= Beginning of Section =

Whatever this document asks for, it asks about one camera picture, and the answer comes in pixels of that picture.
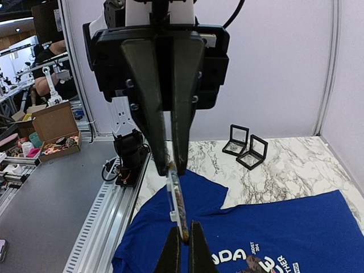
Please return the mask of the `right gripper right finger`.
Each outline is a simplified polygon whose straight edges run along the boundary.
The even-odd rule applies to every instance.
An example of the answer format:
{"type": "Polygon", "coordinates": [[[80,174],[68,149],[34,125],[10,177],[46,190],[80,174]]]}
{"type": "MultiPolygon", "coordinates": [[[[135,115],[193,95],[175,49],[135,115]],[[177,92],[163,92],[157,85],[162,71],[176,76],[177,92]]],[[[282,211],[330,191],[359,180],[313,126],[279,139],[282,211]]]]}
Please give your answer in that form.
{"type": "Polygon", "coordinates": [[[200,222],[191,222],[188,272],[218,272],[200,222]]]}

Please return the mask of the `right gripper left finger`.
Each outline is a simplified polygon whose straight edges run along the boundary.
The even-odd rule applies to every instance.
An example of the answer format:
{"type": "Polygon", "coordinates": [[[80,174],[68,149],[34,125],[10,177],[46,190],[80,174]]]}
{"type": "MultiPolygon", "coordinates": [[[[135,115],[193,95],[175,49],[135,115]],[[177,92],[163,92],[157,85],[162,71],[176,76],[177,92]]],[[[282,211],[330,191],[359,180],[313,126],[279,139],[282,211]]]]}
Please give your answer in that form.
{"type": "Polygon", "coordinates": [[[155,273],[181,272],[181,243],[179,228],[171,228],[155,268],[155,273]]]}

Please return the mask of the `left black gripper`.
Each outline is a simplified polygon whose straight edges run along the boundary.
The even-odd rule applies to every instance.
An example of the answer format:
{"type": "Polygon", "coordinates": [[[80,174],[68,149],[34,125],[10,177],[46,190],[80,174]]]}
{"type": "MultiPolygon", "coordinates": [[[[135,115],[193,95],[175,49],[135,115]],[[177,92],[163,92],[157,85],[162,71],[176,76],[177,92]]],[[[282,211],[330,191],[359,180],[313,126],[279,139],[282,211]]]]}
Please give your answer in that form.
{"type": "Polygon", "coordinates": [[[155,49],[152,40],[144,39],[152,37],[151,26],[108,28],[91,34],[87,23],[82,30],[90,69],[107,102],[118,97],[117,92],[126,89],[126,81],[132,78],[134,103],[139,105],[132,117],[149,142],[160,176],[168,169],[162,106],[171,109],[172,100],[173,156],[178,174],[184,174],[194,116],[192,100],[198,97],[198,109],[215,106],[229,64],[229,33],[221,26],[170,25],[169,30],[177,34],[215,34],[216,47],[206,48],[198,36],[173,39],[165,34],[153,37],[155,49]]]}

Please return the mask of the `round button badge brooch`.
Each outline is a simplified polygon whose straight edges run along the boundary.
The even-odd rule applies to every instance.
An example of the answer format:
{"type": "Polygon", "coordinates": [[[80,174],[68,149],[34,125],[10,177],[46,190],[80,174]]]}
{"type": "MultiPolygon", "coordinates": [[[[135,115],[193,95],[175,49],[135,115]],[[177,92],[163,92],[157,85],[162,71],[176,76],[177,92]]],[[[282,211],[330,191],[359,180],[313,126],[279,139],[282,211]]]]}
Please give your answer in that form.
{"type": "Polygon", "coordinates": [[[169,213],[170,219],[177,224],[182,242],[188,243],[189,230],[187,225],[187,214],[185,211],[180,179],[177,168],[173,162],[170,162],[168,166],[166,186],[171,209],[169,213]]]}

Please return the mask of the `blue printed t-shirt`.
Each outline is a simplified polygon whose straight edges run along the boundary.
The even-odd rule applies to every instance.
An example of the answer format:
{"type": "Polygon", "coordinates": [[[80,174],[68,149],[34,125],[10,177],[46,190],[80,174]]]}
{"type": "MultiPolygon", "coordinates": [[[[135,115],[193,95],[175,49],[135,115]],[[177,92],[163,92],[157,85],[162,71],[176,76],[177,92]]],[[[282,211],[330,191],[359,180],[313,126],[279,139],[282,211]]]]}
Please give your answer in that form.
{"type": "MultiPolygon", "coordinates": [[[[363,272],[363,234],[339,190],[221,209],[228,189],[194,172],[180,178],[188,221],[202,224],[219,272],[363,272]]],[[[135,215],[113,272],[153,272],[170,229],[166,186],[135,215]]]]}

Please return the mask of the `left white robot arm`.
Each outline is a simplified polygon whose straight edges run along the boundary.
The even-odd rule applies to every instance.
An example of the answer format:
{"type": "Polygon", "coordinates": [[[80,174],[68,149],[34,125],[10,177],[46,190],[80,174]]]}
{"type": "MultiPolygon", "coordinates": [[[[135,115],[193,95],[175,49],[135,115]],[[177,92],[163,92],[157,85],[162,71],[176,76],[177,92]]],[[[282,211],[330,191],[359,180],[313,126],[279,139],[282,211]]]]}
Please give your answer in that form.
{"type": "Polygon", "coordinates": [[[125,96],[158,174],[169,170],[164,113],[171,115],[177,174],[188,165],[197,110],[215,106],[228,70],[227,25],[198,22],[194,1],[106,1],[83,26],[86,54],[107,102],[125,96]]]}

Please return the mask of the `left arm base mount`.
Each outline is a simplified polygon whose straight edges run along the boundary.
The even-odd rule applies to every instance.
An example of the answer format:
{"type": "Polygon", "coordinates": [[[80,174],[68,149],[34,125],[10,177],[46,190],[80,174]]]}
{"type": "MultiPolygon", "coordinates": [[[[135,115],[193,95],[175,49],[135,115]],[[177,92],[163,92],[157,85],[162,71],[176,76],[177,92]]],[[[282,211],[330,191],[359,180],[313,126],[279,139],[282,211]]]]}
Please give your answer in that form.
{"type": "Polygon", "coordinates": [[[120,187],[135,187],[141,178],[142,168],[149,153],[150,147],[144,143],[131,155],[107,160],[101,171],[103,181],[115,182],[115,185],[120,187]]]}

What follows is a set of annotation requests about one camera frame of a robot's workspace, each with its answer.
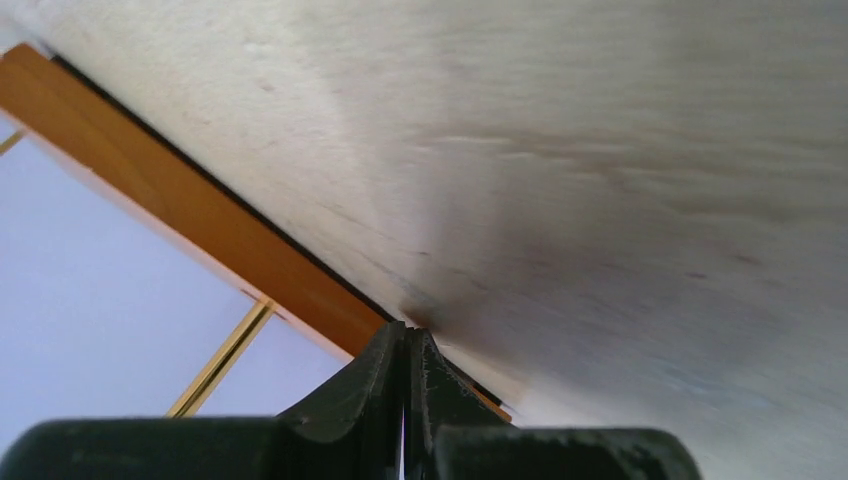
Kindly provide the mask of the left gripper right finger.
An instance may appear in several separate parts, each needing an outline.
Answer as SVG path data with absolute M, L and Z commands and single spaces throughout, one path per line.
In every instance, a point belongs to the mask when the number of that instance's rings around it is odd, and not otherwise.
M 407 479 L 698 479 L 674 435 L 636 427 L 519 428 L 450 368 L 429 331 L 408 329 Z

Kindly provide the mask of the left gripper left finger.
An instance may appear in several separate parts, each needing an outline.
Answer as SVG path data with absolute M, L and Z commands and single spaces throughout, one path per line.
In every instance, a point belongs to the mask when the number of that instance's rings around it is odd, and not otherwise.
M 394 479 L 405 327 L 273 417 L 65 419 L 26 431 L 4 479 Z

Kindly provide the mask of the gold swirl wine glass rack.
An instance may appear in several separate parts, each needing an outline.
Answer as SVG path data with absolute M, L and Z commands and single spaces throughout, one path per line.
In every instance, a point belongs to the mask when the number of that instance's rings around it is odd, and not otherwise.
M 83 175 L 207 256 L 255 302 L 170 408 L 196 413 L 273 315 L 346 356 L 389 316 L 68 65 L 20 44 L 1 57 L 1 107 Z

= End of Section =

Based on the entries above, please count how many lines contain the string "finger", and reply with the figure only.

## [EXERCISE RESPONSE]
4